We said we’d do WHAT?
If you conducted an audit on the contracts your Company is committed to, would you find any nasty surprises?
Being contract aware
When undertaking training for a sales team a few years back, I asked the CEO whether all contracts were entered based on the Company’s standard sales terms. His answer, although a little sheepish, was an honest “I am not entirely sure.”
Together, we did a little digging and unearthed some not entirely surprising, but still a little worrying, results.
Although the Company’s standard terms of sale were provided to customers, certain savvier customers would respond with a rejection of the terms and attach their own purchase terms.
Those purchase terms were, as you might expect, highly unfavourable to the Company, imposing extremely high standards of supply and significant penalties for even the most minor breach or lateness in delivery, and in one case, were subject to the laws of the state of Nevada!
The sales team member had not knowingly committed the Company to such detrimental terms. She simply didn’t know what to look out for. And even if she had spotted the purchase terms, she had no idea about the ramifications, and there was no process for dealing with them.
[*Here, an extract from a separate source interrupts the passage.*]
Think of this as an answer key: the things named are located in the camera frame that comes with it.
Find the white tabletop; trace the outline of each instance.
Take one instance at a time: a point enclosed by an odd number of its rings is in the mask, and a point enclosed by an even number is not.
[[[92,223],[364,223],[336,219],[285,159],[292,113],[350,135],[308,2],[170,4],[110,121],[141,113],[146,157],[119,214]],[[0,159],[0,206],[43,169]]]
Training and implementing processes
We drew on this example during the training session. We highlighted the problems and risks that this created for the Company compared with the protection offered by the Company’s standard terms, particularly as regards limiting its liability.
Once we had discussed how contract formation works and what to do if a customer or supplier tries to impose their own terms, the sales team were in a much better place to deal with this scenario in the future and limit the Company’s exposure to high-risk terms.
Their understanding and appreciation of the key terms of the Company’s standard terms also equipped them to deal, to a certain level, with queries and any proposed amendments to the Company’s standard terms.
You don’t know what you don’t know!
It is always a good idea to ensure that those customer and supplier-facing staff members have at least a basic awareness of the principles of contract law.
Without the proper training and knowledge and clear processes in place, they cannot be expected to act in the best “contractual” interests of the Company. The acceptance of some innocuous and standard-looking customer terms can become the cause of an expensive headache for the Company.